Patient charities and organisations grow and develop
You don’t often find books from patient charities and organisations about how they grow and develop. Victoria Jackson co-founded the Guthy-Jackson Charitable Foundation in 2008 when her daughter was first diagnosed with Neuromyelitis Optica (NMO), a rare, life-threatening autoimmune disease.
By 2015 the foundation launched their app `NMO resources’. In their book, blogs, and website, the foundation reflect on why and how they created the app.
Step 1: Identify a need and trigger for the app
Looking back on the app’s creation, like many rare disease groups, the foundation embraced technology as a way to unite a scattered community of patients and carers:
“When the foundation was first formed, information regarding NMO was practically non-existent. Through the use of the Web, the foundation sought to connect the disparate groups of advocates and stakeholders in NMO, giving them a common ground to explore information and share ideas. The foundation continues to embrace technology as a means to inform, educate, and support all sides of the NMO community…”
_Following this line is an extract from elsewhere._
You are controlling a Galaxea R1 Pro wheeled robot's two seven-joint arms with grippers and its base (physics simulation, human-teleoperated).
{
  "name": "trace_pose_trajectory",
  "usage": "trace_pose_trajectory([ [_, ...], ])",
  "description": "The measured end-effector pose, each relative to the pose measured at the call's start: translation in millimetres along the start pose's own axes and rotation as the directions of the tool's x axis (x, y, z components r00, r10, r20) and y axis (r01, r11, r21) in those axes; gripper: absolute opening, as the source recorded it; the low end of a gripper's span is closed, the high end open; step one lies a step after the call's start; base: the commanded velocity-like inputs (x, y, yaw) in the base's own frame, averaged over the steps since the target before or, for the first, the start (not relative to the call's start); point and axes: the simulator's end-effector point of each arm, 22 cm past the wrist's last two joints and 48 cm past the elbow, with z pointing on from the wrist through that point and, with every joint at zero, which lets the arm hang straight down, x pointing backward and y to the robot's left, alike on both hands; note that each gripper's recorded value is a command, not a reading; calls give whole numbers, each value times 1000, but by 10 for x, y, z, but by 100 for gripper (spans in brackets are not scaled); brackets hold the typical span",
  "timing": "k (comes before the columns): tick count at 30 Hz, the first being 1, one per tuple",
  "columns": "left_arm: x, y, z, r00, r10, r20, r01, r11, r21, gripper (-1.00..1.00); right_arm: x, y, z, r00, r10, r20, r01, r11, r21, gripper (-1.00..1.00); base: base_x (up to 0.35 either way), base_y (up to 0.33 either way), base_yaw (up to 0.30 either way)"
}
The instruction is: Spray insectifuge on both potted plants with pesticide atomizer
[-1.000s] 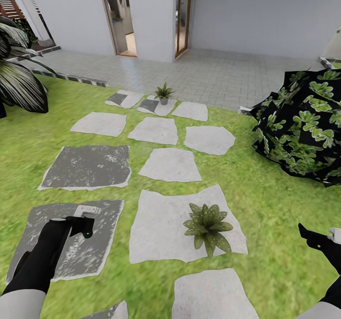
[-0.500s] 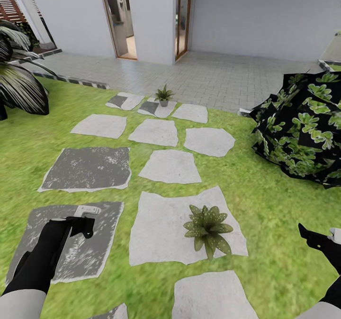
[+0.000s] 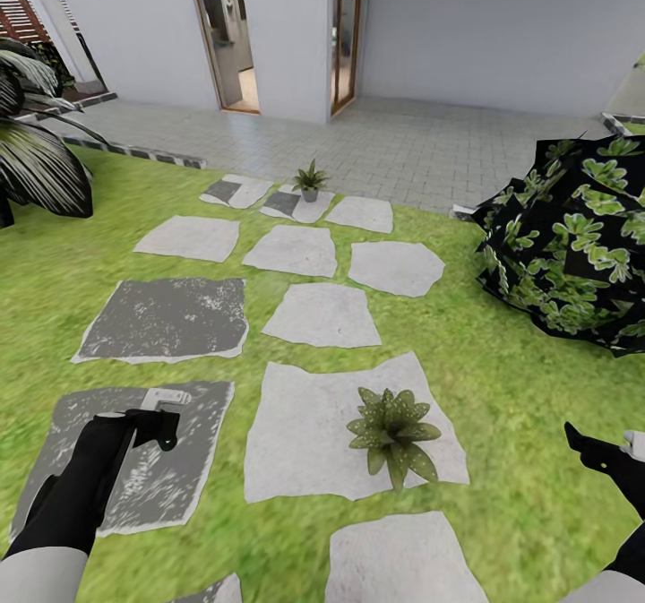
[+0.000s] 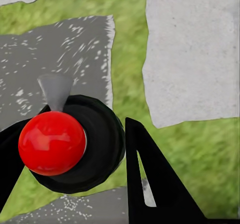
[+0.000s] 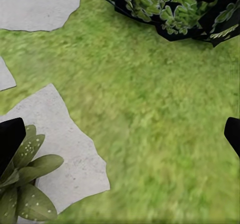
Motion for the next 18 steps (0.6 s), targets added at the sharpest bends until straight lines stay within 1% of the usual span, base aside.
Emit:
trace_pose_trajectory([
  [6,-5,-160,7,1000,-12,1,12,1000,23,-100,-26,-16,-14,1000,5,7,-5,1000,3,100,0,0,0],
  [14,-63,-167,-42,1000,-14,15,13,1000,21,-100,-85,-7,-34,1000,8,18,-8,1000,-1,100,0,2,0],
  [18,-90,-165,-68,1000,-15,21,14,1000,21,-100,-112,-2,-43,1000,10,24,-10,1000,-4,100,0,147,0],
])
The foundation says that the catalyst for the app started with a key clinical milestone. The development of new diagnostic criteria in 2015 meant that there needed to be an effective way to share this information.
A project was set up to create a paper-based Diagnostic Criteria Pocket Card. Although pocket cards are a common format for doctors, they also recognised the need to share this information digitally.
Step 2: Set up a user group
Consultation with stakeholders led not only to an expansion of the app well beyond the original scope of the diagnosis cards, but also a wider recognition of the needs of this rare disease community:
“…we reached out to both the medical and the advocate communities to discuss how current needs could be met and develop a program of beta testers. These supporters of the project raised awareness for everything from usability in the clinic to accessibility for people with impaired vision. Their vision helped expand the app from a simple diagnostic support tool to a digital pocket guide containing everything NMO.” – Guthy-Jackson Charitable Foundation
Step 3: Refine a clear vision for the app
The foundation’s co-founder and head, Victoria Jackson saw an app as the next stage of the organisation’s resources. Writing about the decision for the app in her book `The Power of rare: a blueprint for a medical revolution’, she identified the gap an app would address:
“We all agreed that we’d developed some powerful resources for NMO patient advocacy, like our website and our NMO motion gateway [patient registry], we needed to make them more accessible. How could we simplify that ability to connect? How could we improve our advocacy toolkit by making information right here at everyone’s fingertips 24/7?” – Victoria Jackson, writing in her book, `The Power of Rare: A blueprint for a medical revolution’
Looking to the future
The app is now available on iphones, ipads and android devices, and publicised through an easy to find page on the foundation’s site. It’s been revised and expanded a number of times, and includes core information on NMO, updates on the latest research and treatments and more than 100 videos.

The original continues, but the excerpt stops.